» **TASK TO CARRY OUT**
Show the lines below that contain the string "black".

» **SUPPLIED RECORDS**
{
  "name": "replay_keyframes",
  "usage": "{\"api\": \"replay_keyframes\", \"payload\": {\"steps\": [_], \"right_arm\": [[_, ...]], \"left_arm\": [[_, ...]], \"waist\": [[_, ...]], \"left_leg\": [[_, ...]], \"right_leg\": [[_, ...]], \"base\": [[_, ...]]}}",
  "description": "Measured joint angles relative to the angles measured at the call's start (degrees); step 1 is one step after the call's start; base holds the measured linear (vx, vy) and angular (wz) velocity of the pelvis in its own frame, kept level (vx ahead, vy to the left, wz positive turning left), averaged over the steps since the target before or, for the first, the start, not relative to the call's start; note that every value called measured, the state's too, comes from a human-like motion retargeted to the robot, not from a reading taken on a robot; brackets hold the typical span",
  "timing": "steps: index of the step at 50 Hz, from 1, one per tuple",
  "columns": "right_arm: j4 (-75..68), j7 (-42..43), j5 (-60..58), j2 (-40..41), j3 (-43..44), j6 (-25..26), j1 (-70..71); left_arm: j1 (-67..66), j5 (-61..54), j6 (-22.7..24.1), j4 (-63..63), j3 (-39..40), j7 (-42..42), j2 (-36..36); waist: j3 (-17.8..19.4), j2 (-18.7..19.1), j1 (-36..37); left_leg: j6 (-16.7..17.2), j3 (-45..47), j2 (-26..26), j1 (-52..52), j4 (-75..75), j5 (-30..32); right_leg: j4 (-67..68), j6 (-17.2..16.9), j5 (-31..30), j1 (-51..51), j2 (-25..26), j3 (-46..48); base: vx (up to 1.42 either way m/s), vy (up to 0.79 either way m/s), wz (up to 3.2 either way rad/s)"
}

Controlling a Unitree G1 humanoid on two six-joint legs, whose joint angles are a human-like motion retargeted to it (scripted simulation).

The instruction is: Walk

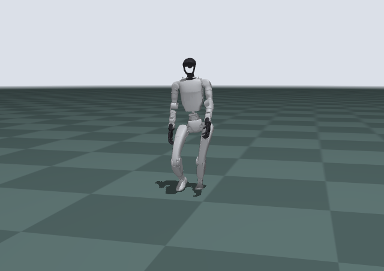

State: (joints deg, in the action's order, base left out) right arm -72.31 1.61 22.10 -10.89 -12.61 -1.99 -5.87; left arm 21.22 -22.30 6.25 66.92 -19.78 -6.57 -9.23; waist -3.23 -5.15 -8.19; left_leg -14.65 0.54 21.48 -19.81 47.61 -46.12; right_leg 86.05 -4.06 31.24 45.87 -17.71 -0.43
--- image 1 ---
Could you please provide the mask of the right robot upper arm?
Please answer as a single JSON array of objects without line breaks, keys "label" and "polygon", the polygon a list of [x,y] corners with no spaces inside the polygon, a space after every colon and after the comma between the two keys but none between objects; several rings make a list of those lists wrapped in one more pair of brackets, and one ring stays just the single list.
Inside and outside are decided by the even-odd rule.
[{"label": "right robot upper arm", "polygon": [[172,106],[171,106],[171,109],[178,109],[178,105],[179,103],[177,103],[177,100],[178,100],[178,94],[179,94],[179,82],[180,81],[177,81],[177,82],[174,82],[171,86],[171,99],[172,99]]}]

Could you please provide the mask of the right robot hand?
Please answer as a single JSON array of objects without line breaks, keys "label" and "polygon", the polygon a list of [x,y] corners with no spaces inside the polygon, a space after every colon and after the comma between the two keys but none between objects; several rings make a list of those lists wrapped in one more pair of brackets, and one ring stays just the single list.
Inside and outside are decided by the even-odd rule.
[{"label": "right robot hand", "polygon": [[169,130],[168,141],[170,144],[173,144],[173,138],[172,137],[173,137],[173,130],[175,130],[175,129],[173,129],[173,124],[169,124],[168,130]]}]

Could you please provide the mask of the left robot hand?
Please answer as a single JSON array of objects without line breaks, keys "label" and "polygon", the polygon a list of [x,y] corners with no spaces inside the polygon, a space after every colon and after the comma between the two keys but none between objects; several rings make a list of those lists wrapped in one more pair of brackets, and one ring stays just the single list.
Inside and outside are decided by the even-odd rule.
[{"label": "left robot hand", "polygon": [[203,135],[203,138],[208,138],[209,137],[209,132],[210,132],[210,129],[211,129],[211,122],[209,121],[209,118],[205,118],[205,127],[203,127],[203,129],[205,129],[206,128],[206,131],[204,132],[204,133],[202,133],[202,135],[203,134],[205,134],[205,135]]}]

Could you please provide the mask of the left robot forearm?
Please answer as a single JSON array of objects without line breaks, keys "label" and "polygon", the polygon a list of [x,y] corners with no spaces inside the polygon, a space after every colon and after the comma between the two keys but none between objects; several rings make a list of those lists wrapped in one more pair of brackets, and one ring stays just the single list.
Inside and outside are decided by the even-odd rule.
[{"label": "left robot forearm", "polygon": [[[212,112],[213,112],[213,109],[214,109],[214,103],[213,103],[213,100],[209,100],[209,106],[206,107],[206,112],[205,112],[205,118],[209,118],[209,121],[211,121],[211,118],[212,118]],[[204,119],[205,121],[205,119]]]}]

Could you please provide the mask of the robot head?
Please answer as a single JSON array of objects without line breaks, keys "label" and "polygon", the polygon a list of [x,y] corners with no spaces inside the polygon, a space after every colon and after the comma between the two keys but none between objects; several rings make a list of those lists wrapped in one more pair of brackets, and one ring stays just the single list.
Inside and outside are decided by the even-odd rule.
[{"label": "robot head", "polygon": [[[193,80],[193,79],[196,79],[196,78],[193,78],[194,77],[194,70],[195,70],[195,66],[196,66],[196,61],[193,59],[193,58],[187,58],[184,62],[183,62],[183,68],[184,68],[184,71],[187,75],[187,79],[186,80]],[[185,70],[185,67],[188,67],[188,68],[193,68],[193,72],[192,73],[187,73],[186,70]]]}]

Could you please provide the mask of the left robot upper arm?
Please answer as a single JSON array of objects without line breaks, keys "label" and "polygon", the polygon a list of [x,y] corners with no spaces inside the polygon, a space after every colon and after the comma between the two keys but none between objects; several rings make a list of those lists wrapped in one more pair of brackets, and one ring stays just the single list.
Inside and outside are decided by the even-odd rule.
[{"label": "left robot upper arm", "polygon": [[206,100],[204,102],[205,107],[209,106],[209,100],[212,100],[212,85],[207,79],[201,79],[202,86],[205,88]]}]

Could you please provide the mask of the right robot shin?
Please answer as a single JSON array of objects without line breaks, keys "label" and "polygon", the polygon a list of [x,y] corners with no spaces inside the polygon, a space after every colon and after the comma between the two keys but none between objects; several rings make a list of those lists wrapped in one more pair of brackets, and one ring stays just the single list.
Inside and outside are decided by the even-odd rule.
[{"label": "right robot shin", "polygon": [[179,180],[185,180],[184,174],[183,174],[183,165],[181,164],[179,167],[175,167],[172,165],[172,159],[170,161],[172,170],[174,174],[178,177]]}]

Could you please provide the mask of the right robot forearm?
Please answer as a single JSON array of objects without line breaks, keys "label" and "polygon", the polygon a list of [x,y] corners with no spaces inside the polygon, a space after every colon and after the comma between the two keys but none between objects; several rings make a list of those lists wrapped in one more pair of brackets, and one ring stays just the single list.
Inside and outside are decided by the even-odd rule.
[{"label": "right robot forearm", "polygon": [[[170,116],[169,116],[169,124],[173,124],[173,129],[175,128],[176,122],[176,112],[175,110],[171,110],[172,103],[170,103]],[[169,125],[168,125],[169,126]]]}]

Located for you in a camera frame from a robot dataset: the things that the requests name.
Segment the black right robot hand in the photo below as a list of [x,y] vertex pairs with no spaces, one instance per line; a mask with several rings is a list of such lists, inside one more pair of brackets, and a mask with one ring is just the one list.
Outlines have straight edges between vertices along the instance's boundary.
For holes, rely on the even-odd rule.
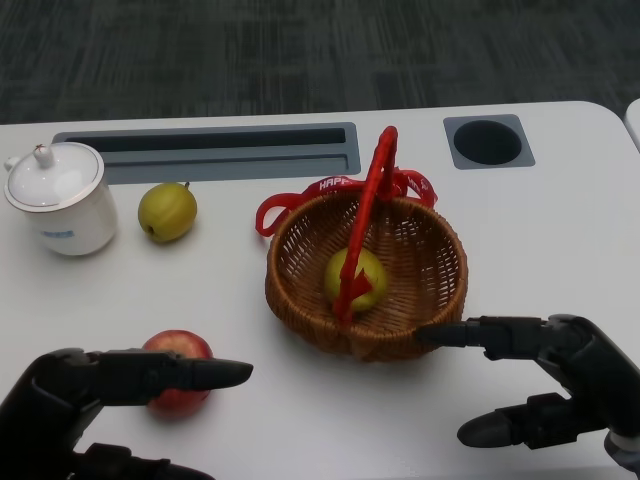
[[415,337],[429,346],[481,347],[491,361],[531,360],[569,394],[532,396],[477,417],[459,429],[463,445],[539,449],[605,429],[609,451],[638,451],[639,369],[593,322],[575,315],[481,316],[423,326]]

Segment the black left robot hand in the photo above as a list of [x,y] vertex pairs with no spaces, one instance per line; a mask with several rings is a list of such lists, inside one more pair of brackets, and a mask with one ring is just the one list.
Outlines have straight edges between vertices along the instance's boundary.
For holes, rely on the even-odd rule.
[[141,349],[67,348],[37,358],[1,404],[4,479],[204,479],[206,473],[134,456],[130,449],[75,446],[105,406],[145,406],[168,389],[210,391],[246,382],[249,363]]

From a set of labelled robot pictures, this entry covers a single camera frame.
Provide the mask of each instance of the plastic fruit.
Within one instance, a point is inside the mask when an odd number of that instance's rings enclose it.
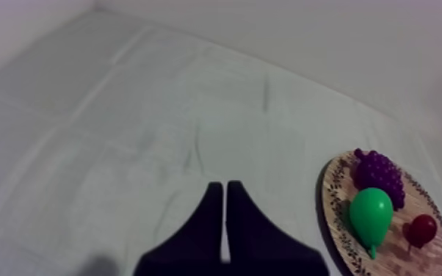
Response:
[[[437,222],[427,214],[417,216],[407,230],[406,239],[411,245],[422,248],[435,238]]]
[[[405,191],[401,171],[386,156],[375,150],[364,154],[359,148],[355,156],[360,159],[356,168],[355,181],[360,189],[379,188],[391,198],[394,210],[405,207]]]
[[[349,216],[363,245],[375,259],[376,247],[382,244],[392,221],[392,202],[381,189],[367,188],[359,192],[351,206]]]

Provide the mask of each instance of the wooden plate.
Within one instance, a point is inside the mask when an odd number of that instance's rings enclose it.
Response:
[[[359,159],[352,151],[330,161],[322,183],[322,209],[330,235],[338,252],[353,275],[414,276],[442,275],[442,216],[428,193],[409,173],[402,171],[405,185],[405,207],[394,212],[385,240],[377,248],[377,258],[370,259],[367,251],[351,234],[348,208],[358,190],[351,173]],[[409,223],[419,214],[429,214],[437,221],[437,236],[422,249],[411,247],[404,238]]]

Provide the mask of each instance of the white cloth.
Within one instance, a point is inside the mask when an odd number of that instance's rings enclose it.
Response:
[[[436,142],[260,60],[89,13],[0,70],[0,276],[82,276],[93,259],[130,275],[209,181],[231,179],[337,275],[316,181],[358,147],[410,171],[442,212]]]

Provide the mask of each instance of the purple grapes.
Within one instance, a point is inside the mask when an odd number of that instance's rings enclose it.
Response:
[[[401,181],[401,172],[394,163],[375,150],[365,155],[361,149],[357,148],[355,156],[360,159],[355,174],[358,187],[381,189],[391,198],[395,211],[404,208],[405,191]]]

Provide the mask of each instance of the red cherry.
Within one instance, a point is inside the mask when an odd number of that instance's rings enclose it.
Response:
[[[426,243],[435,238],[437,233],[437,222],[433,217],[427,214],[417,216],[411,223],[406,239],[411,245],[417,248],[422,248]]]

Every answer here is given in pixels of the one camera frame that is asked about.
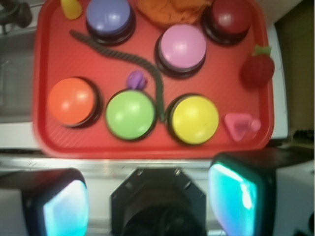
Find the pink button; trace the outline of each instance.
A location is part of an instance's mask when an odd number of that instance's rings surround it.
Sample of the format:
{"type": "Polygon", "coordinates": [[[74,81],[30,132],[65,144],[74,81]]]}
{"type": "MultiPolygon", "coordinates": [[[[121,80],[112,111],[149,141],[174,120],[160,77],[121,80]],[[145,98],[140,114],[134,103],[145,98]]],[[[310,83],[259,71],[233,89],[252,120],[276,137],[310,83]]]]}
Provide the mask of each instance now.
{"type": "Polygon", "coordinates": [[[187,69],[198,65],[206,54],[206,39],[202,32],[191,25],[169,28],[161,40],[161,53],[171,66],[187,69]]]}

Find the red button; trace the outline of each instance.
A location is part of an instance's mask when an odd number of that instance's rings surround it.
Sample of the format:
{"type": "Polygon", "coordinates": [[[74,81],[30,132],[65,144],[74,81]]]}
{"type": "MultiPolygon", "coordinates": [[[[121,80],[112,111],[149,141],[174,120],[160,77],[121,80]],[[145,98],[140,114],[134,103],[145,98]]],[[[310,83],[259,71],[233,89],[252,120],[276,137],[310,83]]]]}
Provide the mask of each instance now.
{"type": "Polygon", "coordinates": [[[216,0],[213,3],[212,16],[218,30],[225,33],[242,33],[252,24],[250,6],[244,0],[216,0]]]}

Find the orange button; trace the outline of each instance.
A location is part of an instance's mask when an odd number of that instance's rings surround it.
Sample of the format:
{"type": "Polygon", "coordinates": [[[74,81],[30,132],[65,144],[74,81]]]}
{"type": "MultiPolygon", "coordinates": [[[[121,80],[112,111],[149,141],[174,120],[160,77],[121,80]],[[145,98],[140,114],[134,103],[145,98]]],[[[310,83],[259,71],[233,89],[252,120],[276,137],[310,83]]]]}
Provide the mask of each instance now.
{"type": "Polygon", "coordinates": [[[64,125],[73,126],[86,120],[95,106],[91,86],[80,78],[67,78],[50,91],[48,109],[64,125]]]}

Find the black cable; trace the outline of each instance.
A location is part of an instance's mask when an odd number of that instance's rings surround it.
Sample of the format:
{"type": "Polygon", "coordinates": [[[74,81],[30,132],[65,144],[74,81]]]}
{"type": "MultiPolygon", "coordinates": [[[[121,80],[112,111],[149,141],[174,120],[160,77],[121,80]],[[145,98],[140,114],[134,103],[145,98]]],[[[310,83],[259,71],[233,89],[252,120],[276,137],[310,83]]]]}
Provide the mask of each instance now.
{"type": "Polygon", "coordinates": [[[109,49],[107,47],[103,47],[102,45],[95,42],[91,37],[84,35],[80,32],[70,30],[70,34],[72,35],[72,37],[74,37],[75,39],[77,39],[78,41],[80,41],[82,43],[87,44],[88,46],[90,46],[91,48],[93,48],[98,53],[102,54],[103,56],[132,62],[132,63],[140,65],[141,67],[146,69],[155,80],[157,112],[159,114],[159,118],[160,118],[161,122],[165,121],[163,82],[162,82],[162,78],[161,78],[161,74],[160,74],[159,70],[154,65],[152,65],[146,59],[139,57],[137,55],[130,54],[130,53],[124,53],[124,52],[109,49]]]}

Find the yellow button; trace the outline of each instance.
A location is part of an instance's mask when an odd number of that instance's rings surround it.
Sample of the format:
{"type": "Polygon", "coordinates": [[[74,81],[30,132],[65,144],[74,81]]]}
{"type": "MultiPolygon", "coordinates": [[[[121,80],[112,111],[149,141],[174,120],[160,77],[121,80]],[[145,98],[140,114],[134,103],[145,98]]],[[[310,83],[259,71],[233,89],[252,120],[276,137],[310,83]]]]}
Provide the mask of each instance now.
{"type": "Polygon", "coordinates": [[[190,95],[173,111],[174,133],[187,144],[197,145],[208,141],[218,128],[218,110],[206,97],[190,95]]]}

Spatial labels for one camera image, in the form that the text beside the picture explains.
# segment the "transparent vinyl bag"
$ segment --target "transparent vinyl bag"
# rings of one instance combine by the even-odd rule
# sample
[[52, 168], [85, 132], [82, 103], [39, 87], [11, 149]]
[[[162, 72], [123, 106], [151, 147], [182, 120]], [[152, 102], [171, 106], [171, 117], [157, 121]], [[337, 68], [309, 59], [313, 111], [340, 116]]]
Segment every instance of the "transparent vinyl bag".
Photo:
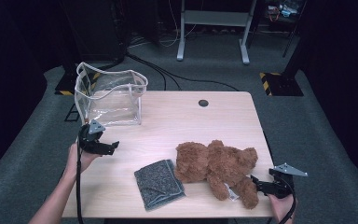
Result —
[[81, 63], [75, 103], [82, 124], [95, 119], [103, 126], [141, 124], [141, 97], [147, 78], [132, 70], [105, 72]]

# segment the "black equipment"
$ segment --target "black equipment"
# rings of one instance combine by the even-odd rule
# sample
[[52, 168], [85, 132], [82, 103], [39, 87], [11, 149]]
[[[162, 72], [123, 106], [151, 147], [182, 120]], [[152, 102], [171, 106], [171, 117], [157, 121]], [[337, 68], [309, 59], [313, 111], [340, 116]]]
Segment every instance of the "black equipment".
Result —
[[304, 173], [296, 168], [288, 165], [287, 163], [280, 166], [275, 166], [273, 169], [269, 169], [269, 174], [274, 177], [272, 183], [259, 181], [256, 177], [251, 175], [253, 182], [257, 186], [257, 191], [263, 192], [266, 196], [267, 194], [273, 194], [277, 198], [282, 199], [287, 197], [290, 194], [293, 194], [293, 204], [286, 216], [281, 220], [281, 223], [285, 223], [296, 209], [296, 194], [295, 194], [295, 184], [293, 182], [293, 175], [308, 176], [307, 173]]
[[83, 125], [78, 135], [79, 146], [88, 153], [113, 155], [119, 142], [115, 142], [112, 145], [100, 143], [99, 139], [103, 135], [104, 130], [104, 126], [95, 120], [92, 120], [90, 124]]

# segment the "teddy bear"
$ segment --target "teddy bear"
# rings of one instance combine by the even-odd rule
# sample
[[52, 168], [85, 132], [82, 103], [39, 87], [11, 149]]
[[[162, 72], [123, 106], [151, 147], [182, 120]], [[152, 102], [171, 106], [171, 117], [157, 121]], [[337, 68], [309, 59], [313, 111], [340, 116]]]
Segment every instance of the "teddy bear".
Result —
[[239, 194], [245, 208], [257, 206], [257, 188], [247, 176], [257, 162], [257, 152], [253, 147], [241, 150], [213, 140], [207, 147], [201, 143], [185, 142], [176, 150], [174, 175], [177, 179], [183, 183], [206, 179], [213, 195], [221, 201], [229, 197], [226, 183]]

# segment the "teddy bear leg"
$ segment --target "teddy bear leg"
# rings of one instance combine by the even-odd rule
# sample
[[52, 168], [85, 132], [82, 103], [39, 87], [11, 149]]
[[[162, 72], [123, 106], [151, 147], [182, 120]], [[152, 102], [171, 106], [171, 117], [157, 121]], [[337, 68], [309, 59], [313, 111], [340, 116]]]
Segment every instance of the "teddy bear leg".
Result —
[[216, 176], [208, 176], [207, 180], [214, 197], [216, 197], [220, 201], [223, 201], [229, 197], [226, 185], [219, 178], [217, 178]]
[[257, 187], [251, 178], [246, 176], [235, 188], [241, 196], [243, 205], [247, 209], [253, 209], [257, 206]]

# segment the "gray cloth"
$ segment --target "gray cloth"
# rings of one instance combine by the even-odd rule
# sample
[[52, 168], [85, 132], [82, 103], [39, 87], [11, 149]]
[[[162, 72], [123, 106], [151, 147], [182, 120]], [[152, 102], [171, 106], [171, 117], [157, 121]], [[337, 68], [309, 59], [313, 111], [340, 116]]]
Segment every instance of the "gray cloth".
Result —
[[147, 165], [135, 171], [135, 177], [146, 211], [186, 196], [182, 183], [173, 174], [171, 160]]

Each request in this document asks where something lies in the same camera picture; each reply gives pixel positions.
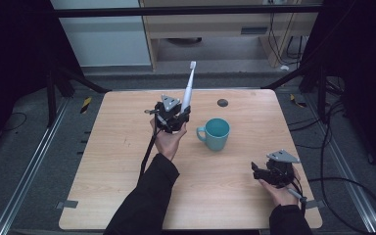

» **YOUR RESPONSE**
Segment the black right robot hand in the photo below as a list of [x,y] vertex pairs with no spaces, one instance per line; a mask with several rings is a list of such lists, inside one more pair of brackets, and a mask with one ring is just the one list.
Segment the black left robot hand in the photo above as a list of [x,y] vertex pairs with no spaces, one instance per line; a mask with several rings is a list of such lists, inside one more pair of brackets, and a mask with one ring is just the one list.
Find the black cable; trace the outline of each instance.
# segment the "black equipment"
$ segment --target "black equipment"
Segment every instance of the "black equipment".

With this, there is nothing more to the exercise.